For the listing below, give the number of lines in which "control" occurs. Add nothing.

#### [Material for this task]
────

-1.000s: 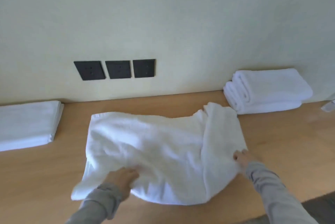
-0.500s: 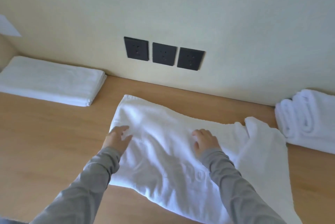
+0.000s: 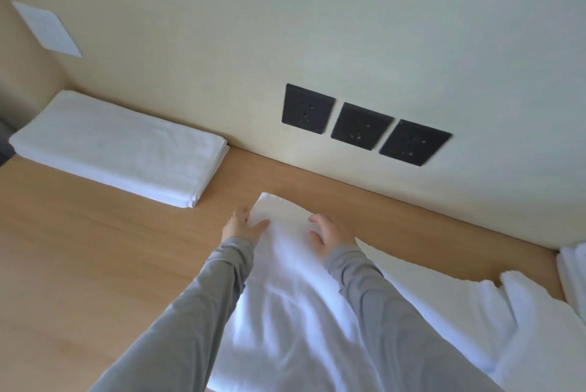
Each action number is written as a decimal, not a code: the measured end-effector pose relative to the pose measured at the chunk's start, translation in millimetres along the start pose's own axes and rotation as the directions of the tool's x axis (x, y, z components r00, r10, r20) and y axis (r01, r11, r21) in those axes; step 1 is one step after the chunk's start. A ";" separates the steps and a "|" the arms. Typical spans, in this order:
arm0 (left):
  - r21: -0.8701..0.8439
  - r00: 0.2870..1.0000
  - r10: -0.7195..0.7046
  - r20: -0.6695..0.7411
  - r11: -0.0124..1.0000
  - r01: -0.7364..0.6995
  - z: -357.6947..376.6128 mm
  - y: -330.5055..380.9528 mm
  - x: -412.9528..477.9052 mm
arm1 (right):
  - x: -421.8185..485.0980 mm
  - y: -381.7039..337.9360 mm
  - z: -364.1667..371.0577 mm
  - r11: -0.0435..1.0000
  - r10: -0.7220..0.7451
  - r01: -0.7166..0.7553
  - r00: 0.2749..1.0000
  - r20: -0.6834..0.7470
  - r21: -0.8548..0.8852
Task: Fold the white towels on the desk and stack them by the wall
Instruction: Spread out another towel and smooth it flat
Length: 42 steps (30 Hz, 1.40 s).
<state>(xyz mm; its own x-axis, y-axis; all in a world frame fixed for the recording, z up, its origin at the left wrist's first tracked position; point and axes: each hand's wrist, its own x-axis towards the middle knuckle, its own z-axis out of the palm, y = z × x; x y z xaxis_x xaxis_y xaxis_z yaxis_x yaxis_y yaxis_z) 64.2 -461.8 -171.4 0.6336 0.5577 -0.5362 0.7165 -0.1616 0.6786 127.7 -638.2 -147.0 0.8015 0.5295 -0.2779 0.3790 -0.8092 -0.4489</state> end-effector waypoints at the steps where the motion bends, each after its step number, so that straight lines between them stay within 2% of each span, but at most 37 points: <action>1: -0.067 1.000 -0.022 0.006 0.997 0.022 -0.4 2.7 6.0 | 7.6 -4.4 1.7 1.000 0.004 -0.004 1.000 0.006 0.017; 4: -0.203 0.999 -0.035 0.033 0.978 0.040 -0.4 7.6 13.6 | 30.2 -19.0 5.9 0.994 0.020 -0.022 1.000 0.014 0.108; 8: -0.345 0.992 0.047 0.118 0.939 -0.003 -2.9 7.0 13.3 | 54.9 -41.2 10.0 0.947 0.017 -0.026 0.999 0.030 0.321; 12: -0.370 0.980 0.115 0.163 0.928 -0.047 -11.6 5.5 15.4 | 65.0 -50.4 10.8 0.881 0.060 -0.040 0.998 -0.028 0.471; 17: -0.421 0.965 0.160 0.207 0.905 -0.060 -14.2 4.7 15.9 | 62.4 -48.2 3.0 0.911 -0.012 0.076 0.987 -0.158 0.405; 20: -0.461 0.959 0.156 0.236 0.887 -0.031 -17.3 6.9 16.6 | 50.0 -47.5 -4.3 0.897 -0.061 0.118 0.988 -0.144 0.427; 23: -0.487 0.957 0.074 0.279 0.870 0.075 -18.0 9.5 24.7 | 26.5 -48.0 -15.1 0.882 -0.073 0.140 0.984 -0.162 0.451; 25: -0.504 0.968 0.014 0.252 0.855 0.119 -17.6 15.2 29.9 | 12.7 -52.3 -24.4 0.860 -0.063 0.135 0.985 -0.160 0.493; 27: -0.420 0.970 -0.031 0.240 0.898 0.133 -14.3 21.2 36.8 | 10.1 -55.5 -31.5 0.839 -0.039 0.102 0.991 -0.127 0.535; 30: -0.317 0.948 -0.111 0.299 0.925 0.208 -9.9 31.4 38.4 | 22.7 -57.7 -35.4 0.875 0.018 0.029 0.995 -0.094 0.483; 33: -0.396 0.926 -0.146 0.347 0.873 0.286 -12.6 35.2 29.0 | 34.2 -59.5 -32.4 0.891 0.090 -0.044 0.993 -0.082 0.451; 35: -0.462 0.936 -0.077 0.343 0.854 0.239 -14.6 34.2 20.1 | 37.4 -58.5 -30.3 0.892 0.106 -0.052 0.990 -0.094 0.449; 38: -0.582 0.956 0.095 0.277 0.808 0.088 -20.6 32.5 4.9 | 35.7 -57.0 -28.2 0.898 0.089 -0.022 0.987 -0.131 0.440; 42: -0.594 0.957 0.201 0.209 0.803 -0.039 -27.3 35.2 -9.7 | 27.1 -55.4 -29.0 0.872 0.010 0.051 0.993 -0.121 0.486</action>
<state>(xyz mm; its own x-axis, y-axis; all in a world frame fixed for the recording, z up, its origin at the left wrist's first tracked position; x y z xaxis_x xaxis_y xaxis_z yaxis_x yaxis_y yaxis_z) 75.3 -450.6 -128.6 0.8111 0.3313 -0.4820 0.3778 0.3324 0.8642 141.9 -586.4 -105.1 0.8553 0.4867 -0.1775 0.1464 -0.5556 -0.8185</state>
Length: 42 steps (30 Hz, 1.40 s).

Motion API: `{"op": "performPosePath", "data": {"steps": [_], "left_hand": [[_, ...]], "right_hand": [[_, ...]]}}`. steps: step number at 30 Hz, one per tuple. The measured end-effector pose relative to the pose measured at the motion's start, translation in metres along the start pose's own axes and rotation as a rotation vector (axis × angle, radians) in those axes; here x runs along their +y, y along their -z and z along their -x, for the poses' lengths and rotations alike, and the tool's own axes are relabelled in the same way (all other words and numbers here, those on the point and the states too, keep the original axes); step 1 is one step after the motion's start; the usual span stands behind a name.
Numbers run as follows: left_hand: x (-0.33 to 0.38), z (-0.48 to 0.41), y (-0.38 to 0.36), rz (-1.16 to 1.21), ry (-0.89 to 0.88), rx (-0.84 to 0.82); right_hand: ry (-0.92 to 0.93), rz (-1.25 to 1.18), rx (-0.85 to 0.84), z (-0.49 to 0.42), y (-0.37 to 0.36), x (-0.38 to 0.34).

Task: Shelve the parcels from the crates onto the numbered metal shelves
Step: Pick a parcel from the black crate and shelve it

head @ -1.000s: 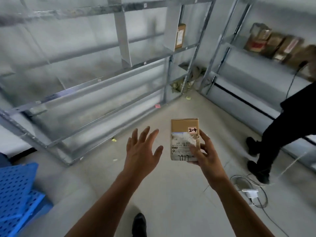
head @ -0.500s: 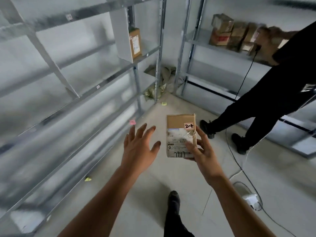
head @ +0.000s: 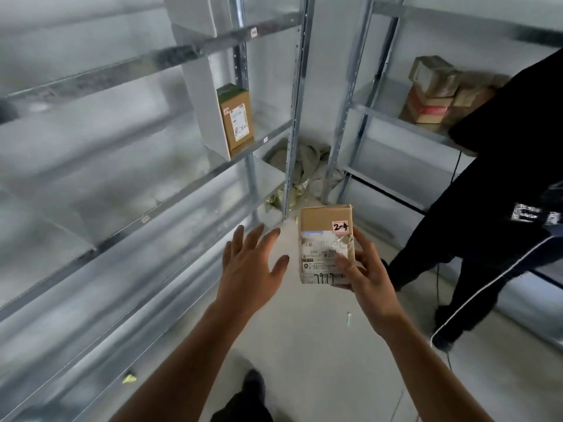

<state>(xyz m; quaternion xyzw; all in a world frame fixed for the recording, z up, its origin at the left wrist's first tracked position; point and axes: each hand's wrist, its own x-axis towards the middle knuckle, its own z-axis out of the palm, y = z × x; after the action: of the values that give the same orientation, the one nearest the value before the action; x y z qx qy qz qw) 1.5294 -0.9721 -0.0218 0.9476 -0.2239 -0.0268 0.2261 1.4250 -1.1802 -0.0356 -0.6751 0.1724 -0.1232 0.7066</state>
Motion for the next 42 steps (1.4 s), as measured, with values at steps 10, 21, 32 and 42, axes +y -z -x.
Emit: {"op": "performPosePath", "data": {"steps": [10,21,32,42], "left_hand": [[-0.043,-0.224,-0.022,0.033,0.076,-0.019],[-0.053,-0.402,-0.018,0.046,0.136,-0.035],[-0.042,-0.541,-0.056,0.033,0.309,0.082],[-0.027,-0.633,-0.087,0.596,0.573,0.141]], "right_hand": [[-0.035,0.05,-0.034,-0.235,-0.023,-0.002],[-0.067,0.048,-0.121,-0.446,-0.025,-0.009],[-0.103,0.071,-0.396,-0.651,-0.016,0.005],[-0.096,0.061,-0.558,-0.761,-0.025,0.009]]}}
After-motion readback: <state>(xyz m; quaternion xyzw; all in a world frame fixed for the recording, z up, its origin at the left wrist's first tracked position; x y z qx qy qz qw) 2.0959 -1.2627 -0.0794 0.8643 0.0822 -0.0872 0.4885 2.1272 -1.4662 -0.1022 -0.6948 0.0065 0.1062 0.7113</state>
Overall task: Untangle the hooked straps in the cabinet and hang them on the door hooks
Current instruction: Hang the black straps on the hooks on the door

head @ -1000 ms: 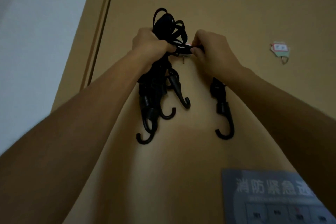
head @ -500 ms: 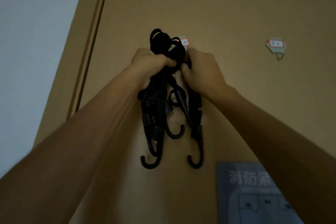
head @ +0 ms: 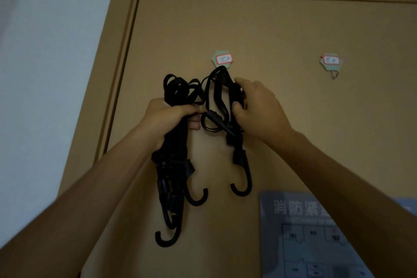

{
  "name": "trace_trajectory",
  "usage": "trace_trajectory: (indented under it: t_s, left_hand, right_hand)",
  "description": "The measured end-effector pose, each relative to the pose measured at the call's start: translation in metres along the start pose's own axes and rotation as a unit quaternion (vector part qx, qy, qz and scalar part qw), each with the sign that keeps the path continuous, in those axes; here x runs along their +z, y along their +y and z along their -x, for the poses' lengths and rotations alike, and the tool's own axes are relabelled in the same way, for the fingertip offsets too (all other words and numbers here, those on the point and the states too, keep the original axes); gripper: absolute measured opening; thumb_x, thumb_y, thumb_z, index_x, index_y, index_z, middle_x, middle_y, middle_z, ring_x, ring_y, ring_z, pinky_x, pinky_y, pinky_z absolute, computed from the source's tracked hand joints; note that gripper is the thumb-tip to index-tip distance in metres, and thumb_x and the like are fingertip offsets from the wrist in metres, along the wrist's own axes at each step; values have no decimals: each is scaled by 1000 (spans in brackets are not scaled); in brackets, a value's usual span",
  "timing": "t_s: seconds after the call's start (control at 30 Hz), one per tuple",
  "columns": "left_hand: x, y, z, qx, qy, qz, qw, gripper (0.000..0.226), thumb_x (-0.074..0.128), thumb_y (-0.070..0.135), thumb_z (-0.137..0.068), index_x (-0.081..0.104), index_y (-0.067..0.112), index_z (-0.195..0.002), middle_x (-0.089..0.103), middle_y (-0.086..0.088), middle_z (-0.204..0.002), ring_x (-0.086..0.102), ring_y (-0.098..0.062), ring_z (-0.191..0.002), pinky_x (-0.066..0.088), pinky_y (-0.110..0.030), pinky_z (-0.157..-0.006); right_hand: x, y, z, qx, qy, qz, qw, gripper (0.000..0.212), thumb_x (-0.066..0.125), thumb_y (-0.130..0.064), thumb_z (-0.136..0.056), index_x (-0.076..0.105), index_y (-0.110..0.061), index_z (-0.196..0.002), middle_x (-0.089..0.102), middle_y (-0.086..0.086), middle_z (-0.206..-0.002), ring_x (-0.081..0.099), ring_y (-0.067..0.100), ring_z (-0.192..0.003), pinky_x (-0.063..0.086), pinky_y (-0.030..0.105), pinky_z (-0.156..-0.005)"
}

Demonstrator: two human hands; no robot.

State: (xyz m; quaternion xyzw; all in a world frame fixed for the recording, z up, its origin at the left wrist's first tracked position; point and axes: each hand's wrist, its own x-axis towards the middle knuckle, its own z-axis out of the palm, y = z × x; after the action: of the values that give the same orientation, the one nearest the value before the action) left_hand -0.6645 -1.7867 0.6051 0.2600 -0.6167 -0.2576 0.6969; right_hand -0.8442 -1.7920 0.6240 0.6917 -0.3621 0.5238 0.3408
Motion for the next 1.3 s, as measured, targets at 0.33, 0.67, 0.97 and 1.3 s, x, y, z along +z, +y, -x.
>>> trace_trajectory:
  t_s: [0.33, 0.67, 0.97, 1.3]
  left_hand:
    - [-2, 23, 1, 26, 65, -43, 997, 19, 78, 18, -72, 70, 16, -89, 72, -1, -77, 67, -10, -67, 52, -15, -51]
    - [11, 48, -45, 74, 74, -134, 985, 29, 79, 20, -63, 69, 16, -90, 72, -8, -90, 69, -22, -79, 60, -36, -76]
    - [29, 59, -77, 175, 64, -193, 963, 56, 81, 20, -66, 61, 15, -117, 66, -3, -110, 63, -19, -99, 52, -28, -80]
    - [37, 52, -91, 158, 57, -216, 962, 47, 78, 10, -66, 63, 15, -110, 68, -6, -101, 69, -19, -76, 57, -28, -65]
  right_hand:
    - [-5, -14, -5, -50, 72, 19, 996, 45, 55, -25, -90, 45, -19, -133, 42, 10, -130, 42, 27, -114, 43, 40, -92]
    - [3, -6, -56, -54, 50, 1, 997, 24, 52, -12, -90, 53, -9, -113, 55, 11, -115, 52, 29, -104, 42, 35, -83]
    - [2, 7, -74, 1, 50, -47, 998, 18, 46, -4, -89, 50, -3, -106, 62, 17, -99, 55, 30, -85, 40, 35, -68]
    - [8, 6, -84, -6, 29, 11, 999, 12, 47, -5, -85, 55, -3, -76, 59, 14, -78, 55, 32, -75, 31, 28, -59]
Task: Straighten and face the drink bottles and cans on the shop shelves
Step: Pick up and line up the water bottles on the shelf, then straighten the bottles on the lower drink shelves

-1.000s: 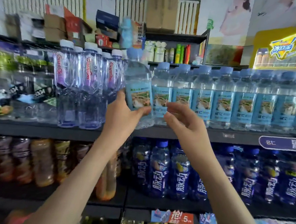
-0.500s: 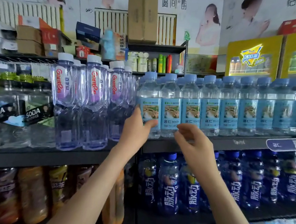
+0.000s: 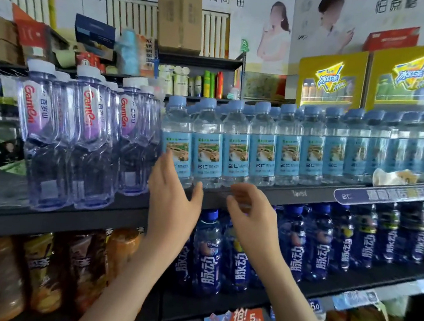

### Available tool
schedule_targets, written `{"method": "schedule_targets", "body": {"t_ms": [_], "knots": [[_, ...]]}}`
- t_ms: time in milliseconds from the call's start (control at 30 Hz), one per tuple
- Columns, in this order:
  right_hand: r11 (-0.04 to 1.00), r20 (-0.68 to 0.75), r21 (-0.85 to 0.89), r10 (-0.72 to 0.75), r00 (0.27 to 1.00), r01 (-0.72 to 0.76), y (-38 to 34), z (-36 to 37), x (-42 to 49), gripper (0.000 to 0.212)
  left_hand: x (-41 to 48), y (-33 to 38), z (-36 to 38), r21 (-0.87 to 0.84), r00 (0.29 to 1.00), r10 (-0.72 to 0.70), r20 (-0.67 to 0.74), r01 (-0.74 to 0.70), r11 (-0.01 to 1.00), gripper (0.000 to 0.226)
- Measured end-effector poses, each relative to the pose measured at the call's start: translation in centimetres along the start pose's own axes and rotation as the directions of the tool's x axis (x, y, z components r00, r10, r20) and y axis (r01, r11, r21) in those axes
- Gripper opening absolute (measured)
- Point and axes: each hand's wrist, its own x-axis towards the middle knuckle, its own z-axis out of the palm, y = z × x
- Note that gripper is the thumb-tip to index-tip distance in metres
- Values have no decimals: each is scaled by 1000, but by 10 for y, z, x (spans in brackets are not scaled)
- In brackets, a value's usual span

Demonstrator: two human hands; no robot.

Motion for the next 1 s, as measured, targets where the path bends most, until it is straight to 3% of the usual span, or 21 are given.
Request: {"method": "schedule_targets", "body": {"t_ms": [67, 167, 367, 600, 733, 900, 1000], "knots": [[1000, 5, 11, -10, 1000, 10, 4, 0, -6, 19, -14, 8, 3, 19, 996, 76, -40, -76, 997, 62], [998, 69, 58, -13, 998, 9, 5, 6, -16, 19, -33, 12, 0, -20, 997, 70, -15, -71, 997, 47], [978, 230, 202, -97, 968, 50, -12, 39, -33, 18, -54, -5, -43, -59, 987, -160, 5, 160, 985, 35], [932, 351, 360, -167, 921, 32, -55, 106, -64, 22, -72, -56, -128, 3, 909, -393, -143, 397, 918, 31], [917, 363, 390, -233, 902, 79, -85, 150, -83, 23, -71, -89, -183, 18, 875, -415, -250, 433, 901, 29], [915, 232, 334, -312, 921, 225, -115, 212, -88, 38, -48, -140, -233, 35, 868, -398, -298, 427, 904, 32], [932, -23, 101, -347, 937, 348, -121, 250, -87, 53, -35, -173, -253, 140, 907, -321, -272, 368, 919, 40]]}}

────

#### [Result]
2